Senza fissa dimora in Italia: i dati Istat e le promesse mancate del governo sulla casa

L'Istat certifica 10mila adulti senza fissa dimora in 14 città. Il Piano Casa di Meloni e Salvini vale 660 milioni su 15 miliardi necessari.

Senza fissa dimora in Italia: i dati Istat e le promesse mancate del governo sulla casa

10.037. È il numero che l’Istat ha consegnato al Paese il 25 marzo 2026. Adulti senza fissa dimora, censiti nella notte del 26 gennaio in quattordici città metropolitane. Adulti in età lavorativa, per lo più: la fascia tra i 31 e i 60 anni rappresenta il 73,2% di chi dorme in strada. Persone che fino a poco tempo fa avevano un contratto, una famiglia, un indirizzo.

Delle 10.037 persone censite, 5.563, il 55,4%, hanno trovato riparo in strutture di accoglienza notturna. Le altre 4.474 erano in strada o in edifici abbandonati. L’Istat avverte che quei numeri non fotografano l’intero fenomeno: la rilevazione copre quattordici città, e tra i senza dimora ci sono individui non iscritti all’anagrafe o residenti altrove. Il numero reale è più grande. La componente femminile è il 21,4% nelle strutture, 1.189 donne, e scende al 12% tra chi dorme all’aperto.

I numeri e le città

Roma conta 2.621 persone senza dimora, di cui 1.299 sulla strada. Milano 1.641, con 601 all’aperto. Torino 1.036, Napoli 1.029 con 566 in strada. Reggio Calabria 31. Una notte su trecentosessantacinque in cui il sistema decide di guardare.

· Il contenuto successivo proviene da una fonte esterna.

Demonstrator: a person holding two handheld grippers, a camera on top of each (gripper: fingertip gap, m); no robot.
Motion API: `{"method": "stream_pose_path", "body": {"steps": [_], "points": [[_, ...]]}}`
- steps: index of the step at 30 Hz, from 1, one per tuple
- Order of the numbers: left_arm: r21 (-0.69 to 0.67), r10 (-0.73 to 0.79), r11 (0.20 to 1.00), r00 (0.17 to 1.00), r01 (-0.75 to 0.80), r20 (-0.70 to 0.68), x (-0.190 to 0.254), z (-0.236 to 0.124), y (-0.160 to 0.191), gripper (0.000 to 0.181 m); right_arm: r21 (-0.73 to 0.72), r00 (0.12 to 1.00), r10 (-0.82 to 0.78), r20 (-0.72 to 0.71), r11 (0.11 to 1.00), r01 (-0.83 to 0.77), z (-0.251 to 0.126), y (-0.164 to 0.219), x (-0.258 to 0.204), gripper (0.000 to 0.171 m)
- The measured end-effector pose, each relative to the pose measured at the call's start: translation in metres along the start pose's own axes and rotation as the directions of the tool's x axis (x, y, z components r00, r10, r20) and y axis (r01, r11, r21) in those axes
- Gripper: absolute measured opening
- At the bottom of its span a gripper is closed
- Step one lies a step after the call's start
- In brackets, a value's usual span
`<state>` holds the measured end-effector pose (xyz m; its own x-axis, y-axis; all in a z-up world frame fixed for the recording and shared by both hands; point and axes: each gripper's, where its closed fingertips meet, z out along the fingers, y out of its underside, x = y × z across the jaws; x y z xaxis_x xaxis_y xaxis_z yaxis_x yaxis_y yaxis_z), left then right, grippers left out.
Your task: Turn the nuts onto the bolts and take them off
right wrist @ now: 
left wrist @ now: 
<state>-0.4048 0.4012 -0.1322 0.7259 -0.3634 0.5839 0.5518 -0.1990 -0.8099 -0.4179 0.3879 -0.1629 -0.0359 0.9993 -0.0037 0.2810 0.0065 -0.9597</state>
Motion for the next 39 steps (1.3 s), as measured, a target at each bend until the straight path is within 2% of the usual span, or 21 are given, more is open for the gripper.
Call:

La Federazione Italiana Organismi per le Persone Senza Dimora, la Fio.PSD, tiene un conteggio che non aspetta il censimento: quello dei morti. Nel 2025 sono morte 414 persone senza dimora; nel 2024 erano state 434, nel 2023 erano state 415. L’età media di chi muore in strada è 46,3 anni, contro gli 81,9 della popolazione italiana. Un terzo dei decessi avviene in spazi pubblici. “Non si muore solo per il freddo”, documenta l’Osservatorio Fio.PSD nel rapporto “La strage invisibile”: si muore perché un malore ordinario, in strada, diventa fatale per mancanza di cure e di riparo.

Il piano che non c’è

Nel gennaio 2023, Matteo Salvini, ministro delle Infrastrutture del governo Meloni, fissava le priorità: «Il prossimo obiettivo è un grande piano casa, un grande piano di edilizia residenziale pubblica per chi non può permettersi gli affitti a Milano, Roma o nelle grandi città». Ventuno mesi dopo, con la legge di Bilancio per il 2025, rinviava lo stesso piano alla “prossima estate”. Stessa promessa, stesso mittente, diversa stagione.

L’agosto 2025 aveva aggiunto un’altra voce. Al Meeting di Rimini, Giorgia Meloni annunciava un «grande piano casa a prezzi calmierati per le giovani coppie», definendolo «una delle priorità». «Perché senza una casa è difficile costruire una famiglia», aveva aggiunto. Per il governo, la casa è una questione demografica, riservata alle coppie giovani nel perimetro che l’esecutivo ha deciso. I 4.474 che dormono in strada quella notte di gennaio non hanno un posto in quella narrazione.

Le risorse stanziate ammontano a 660 milioni di euro. L’Associazione Nazionale Costruttori Edili, l’ANCE, stima il fabbisogno reale a 15 miliardi. Il decreto attuativo che avrebbe dovuto definire i criteri era previsto entro il 30 giugno 2024: non è mai arrivato. Dei 660 milioni, 50 arriveranno nel 2027, 50 nel 2028, poi 560 spalmati tra il 2028 e il 2030. Salvini stesso, a settembre 2025, aveva definito quella cifra «un’inezia». Il termine è suo.

In Italia ci sono circa 250.000 famiglie in lista d’attesa per una casa popolare. Il sistema di edilizia sociale pubblica riguarda il 3,8% delle famiglie, contro il 24% dell’Austria, il 16% della Francia, il 29% dell’Olanda. Il programma di housing first non ha mai ricevuto menzione concreta nei documenti del governo. La manovra 2026 ha previsto agevolazioni sui mutui per giovani coppie. Zero euro per il sostegno agli affitti, zero per le morosità incolpevoli, zero per chi dorme in strada.

10.037. Quella notte di gennaio, li hanno contati. Hanno un numero. Il piano che avrebbe dovuto rispondergli è ancora, a tre anni dall’insediamento del governo, un titolo alla ricerca di fondi che arriveranno quando sarà qualcun altro a doverli spendere.